▸ Records excerpted from a collection:
=== Section Start ===
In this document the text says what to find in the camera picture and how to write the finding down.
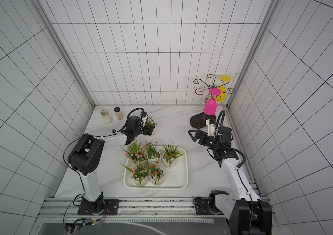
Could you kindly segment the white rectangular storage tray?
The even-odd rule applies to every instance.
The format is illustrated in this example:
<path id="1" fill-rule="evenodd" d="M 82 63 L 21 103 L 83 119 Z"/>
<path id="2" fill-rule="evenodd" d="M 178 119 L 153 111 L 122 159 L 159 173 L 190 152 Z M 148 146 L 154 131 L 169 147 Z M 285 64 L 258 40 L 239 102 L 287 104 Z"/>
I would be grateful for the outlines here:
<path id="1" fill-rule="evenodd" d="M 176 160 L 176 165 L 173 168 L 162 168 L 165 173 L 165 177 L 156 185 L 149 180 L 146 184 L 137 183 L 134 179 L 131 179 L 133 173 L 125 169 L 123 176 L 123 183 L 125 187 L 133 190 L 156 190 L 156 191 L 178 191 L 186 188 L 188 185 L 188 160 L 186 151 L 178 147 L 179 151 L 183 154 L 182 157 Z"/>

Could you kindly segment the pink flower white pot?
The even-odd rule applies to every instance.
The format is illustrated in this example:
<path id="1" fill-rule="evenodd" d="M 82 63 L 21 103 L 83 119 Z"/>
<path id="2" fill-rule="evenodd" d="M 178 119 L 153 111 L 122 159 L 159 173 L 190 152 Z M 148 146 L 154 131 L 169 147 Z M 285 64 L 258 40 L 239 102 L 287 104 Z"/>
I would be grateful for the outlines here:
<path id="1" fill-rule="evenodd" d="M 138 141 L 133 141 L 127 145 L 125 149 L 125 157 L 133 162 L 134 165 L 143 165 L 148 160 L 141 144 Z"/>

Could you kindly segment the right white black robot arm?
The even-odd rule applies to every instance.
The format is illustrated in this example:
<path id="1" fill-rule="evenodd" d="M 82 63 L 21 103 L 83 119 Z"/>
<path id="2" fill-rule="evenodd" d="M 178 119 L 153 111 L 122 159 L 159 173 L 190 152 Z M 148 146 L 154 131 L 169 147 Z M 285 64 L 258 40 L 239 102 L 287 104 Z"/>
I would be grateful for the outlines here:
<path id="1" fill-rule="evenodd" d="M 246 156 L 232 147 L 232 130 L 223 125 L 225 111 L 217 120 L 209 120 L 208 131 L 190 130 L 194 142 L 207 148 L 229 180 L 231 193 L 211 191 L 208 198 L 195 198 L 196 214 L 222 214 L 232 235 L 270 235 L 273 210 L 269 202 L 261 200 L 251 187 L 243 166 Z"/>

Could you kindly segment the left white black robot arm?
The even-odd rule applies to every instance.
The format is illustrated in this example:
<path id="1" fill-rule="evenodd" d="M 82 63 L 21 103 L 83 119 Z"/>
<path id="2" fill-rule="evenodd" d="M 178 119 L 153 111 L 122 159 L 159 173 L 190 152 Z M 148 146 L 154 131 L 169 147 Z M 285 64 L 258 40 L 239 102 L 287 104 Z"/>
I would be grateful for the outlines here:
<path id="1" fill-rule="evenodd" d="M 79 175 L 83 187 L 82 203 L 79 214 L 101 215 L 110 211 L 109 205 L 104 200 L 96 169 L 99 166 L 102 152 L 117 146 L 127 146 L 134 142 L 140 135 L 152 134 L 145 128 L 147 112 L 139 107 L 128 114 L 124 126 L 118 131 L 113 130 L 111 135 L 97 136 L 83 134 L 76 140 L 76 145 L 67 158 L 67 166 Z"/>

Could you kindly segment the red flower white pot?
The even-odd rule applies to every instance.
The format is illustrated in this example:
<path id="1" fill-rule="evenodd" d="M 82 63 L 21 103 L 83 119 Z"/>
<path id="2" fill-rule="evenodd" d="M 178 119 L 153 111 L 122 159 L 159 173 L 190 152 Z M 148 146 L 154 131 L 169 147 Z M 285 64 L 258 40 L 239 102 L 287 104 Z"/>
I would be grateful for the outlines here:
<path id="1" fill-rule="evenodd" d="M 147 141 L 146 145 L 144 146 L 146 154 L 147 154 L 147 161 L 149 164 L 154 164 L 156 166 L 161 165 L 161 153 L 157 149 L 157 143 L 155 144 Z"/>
=== Section End ===
=== Section Start ===
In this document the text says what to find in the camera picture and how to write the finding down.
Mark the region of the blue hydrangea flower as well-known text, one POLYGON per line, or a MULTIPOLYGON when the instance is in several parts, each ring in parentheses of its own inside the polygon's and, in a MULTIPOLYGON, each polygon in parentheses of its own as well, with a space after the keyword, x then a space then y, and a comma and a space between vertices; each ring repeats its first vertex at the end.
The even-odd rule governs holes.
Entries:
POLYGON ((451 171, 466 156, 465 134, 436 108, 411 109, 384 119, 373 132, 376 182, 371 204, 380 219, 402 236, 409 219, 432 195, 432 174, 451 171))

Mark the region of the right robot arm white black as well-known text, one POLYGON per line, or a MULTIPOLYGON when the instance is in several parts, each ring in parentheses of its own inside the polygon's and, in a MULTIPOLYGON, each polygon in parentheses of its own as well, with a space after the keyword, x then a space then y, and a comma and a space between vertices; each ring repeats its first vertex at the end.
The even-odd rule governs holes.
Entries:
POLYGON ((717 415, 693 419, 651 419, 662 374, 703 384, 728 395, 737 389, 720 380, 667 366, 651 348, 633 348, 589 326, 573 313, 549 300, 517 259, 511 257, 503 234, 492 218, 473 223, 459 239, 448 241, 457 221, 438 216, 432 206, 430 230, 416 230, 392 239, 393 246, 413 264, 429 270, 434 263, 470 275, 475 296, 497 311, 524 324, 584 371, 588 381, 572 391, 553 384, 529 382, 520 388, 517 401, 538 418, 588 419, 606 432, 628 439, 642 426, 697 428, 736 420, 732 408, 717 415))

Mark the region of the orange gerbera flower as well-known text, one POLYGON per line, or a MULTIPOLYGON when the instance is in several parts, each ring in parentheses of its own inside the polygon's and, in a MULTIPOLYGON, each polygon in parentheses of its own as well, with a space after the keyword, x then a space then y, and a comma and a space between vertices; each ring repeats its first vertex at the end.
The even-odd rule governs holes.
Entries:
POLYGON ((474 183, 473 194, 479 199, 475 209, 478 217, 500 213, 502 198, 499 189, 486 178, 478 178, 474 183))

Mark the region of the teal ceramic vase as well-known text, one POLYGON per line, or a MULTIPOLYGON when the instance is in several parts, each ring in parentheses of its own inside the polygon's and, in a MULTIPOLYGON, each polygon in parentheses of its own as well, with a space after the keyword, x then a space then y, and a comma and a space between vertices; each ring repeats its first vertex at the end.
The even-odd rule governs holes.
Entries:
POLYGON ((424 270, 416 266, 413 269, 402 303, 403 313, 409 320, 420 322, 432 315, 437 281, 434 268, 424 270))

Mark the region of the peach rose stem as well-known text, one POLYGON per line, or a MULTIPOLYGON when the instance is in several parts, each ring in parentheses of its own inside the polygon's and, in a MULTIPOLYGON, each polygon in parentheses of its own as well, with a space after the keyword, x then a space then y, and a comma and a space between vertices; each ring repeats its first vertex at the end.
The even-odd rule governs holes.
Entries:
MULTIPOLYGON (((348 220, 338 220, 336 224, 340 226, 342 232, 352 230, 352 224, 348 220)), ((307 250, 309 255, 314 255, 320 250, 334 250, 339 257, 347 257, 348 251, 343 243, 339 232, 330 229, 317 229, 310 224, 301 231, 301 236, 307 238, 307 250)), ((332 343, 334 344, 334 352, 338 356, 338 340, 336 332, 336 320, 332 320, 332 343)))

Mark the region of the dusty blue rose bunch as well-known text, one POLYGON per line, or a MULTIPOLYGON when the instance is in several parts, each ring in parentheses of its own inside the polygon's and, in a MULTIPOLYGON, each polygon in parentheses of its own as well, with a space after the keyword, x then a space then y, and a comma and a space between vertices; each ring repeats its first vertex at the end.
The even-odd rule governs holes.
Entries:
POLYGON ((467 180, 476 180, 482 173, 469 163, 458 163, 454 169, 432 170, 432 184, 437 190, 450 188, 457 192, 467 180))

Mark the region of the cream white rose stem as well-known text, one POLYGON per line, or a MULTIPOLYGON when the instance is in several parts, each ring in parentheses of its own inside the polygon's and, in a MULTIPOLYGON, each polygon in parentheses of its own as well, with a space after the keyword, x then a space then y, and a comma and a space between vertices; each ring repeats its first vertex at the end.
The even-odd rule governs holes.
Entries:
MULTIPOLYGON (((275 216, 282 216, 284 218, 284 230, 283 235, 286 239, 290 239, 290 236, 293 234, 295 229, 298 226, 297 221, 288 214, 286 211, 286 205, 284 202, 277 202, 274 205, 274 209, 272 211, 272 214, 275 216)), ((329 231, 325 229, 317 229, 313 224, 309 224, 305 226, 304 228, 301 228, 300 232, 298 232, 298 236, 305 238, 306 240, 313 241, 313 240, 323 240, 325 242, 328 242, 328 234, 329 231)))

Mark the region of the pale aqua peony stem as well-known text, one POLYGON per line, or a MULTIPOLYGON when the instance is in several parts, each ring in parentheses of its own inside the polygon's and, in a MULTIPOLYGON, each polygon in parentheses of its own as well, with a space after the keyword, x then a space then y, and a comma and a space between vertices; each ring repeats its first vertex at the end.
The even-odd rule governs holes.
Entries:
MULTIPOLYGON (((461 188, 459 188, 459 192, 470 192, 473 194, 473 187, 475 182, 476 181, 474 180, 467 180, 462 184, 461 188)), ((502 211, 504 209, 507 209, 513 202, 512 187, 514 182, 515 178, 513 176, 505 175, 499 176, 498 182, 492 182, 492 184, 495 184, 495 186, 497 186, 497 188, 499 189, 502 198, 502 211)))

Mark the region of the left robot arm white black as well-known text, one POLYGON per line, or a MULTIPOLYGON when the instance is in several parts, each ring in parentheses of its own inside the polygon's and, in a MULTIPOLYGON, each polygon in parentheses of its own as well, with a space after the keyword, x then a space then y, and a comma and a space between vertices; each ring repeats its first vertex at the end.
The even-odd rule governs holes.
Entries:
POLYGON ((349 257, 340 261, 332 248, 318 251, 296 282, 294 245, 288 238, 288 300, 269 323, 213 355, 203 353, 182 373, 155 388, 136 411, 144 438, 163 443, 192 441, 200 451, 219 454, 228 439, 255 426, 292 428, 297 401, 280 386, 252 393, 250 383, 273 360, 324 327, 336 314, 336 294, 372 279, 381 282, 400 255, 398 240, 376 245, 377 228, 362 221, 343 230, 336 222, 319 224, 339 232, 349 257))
=== Section End ===
=== Section Start ===
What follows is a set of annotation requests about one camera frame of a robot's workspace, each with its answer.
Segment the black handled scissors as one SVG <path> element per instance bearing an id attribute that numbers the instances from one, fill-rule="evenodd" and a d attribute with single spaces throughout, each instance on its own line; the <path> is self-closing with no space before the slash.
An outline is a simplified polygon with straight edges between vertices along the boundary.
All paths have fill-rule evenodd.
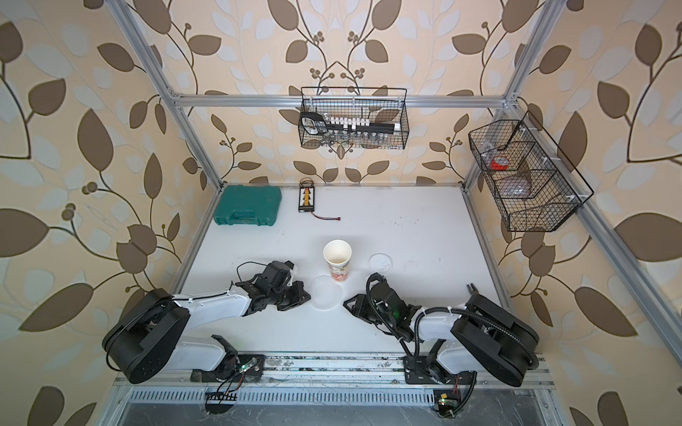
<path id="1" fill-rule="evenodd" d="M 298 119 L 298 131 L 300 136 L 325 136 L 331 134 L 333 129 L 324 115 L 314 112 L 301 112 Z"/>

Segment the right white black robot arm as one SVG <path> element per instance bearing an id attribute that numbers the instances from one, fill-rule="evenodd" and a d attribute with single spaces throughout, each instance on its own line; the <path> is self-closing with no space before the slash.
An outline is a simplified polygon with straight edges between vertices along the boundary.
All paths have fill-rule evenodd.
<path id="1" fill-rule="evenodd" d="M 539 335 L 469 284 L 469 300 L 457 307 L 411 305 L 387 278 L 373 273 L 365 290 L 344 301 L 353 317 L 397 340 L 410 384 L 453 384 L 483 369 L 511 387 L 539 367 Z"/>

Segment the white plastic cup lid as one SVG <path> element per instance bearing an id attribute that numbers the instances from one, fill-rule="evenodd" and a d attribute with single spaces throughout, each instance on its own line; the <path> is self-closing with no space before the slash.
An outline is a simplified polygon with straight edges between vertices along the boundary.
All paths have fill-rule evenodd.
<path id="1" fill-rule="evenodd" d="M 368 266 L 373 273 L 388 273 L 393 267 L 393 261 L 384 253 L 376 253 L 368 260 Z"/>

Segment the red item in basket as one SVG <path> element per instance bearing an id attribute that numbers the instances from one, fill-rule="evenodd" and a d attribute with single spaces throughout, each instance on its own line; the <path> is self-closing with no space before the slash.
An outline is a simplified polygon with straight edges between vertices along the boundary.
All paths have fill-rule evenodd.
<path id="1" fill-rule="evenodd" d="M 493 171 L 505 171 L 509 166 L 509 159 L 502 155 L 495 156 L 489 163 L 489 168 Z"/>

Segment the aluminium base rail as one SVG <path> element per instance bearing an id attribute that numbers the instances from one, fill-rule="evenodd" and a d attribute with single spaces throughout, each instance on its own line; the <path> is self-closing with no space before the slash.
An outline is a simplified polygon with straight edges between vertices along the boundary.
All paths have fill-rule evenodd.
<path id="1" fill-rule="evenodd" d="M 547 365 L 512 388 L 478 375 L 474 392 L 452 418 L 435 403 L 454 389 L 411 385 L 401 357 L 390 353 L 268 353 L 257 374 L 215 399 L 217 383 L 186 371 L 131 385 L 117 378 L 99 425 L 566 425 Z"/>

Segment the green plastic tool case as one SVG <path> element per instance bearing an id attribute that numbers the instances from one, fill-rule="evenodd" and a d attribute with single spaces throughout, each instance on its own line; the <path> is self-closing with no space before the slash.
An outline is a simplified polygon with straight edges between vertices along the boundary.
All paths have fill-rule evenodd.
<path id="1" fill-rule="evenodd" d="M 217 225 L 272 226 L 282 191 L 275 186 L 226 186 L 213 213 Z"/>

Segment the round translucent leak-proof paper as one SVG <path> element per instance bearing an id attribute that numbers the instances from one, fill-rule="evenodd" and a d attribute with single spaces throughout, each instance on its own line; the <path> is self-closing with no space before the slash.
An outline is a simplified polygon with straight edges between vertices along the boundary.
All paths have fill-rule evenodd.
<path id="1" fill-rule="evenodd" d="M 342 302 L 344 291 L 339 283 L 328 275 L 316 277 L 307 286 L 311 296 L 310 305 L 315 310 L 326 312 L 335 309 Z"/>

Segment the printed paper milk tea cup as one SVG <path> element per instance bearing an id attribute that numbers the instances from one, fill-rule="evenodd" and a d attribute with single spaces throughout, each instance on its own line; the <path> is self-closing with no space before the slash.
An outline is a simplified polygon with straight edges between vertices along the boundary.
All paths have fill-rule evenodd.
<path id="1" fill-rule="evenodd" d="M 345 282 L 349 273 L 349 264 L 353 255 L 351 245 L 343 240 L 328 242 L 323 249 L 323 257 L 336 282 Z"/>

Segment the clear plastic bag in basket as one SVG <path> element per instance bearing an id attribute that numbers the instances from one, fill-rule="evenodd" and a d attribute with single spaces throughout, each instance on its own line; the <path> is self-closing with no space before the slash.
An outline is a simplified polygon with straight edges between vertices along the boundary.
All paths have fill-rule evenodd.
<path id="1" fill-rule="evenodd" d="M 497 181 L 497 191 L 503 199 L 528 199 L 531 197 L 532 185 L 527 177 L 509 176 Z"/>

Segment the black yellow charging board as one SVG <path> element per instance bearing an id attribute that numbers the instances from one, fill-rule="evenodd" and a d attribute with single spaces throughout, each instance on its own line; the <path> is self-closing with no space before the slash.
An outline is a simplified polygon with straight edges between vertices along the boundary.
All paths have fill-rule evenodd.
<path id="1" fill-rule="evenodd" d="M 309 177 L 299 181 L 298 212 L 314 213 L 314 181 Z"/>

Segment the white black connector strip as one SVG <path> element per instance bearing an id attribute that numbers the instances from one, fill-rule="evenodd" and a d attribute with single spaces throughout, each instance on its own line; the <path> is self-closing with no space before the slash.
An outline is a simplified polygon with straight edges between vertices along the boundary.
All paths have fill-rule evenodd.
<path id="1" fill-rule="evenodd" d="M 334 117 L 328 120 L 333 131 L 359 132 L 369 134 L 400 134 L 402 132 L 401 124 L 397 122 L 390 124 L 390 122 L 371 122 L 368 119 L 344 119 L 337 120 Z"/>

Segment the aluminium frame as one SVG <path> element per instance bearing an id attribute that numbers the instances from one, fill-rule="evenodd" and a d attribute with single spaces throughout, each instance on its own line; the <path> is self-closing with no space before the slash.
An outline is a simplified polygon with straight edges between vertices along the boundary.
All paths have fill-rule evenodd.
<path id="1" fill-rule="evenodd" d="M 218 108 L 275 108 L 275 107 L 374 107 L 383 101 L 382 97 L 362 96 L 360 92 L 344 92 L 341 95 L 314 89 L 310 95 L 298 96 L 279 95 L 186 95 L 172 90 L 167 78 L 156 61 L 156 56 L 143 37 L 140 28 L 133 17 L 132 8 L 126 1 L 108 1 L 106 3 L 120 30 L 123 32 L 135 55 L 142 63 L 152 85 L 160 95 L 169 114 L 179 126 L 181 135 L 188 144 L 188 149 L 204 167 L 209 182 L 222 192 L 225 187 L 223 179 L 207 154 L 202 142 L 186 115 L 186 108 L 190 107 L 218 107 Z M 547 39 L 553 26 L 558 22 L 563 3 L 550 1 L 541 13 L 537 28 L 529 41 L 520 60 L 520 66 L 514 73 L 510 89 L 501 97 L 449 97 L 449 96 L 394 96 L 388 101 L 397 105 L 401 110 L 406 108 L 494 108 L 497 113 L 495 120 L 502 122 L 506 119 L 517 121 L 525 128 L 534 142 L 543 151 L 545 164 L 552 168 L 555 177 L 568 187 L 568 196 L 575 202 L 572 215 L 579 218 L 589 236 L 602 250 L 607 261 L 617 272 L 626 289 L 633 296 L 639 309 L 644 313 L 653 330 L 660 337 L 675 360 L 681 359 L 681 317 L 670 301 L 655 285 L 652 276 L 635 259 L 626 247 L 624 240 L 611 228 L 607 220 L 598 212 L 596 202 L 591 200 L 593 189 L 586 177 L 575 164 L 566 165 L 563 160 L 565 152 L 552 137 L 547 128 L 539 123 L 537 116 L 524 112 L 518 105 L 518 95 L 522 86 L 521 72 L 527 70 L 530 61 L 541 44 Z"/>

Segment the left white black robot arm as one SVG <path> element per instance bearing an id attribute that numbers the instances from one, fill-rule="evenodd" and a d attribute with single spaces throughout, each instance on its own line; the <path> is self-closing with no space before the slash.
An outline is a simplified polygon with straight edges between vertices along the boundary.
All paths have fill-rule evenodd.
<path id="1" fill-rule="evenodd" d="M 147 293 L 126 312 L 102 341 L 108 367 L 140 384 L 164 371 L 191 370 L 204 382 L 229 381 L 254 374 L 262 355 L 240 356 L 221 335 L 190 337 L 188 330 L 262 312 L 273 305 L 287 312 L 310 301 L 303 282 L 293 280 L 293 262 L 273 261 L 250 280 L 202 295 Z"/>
=== Section End ===
Report each line above that includes the string "basket".

▸ EXERCISE SOLUTION:
Segment the red item in basket as one SVG <path> element per instance bearing an id attribute that numbers the instances from one, fill-rule="evenodd" and a d attribute with single spaces throughout, each instance on its own line; the <path> is self-closing with no space before the slash.
Segment the clear plastic bag in basket as one SVG <path> element per instance bearing an id attribute that numbers the instances from one, fill-rule="evenodd" and a d attribute with single spaces throughout, each instance on its own line; the <path> is self-closing with no space before the slash.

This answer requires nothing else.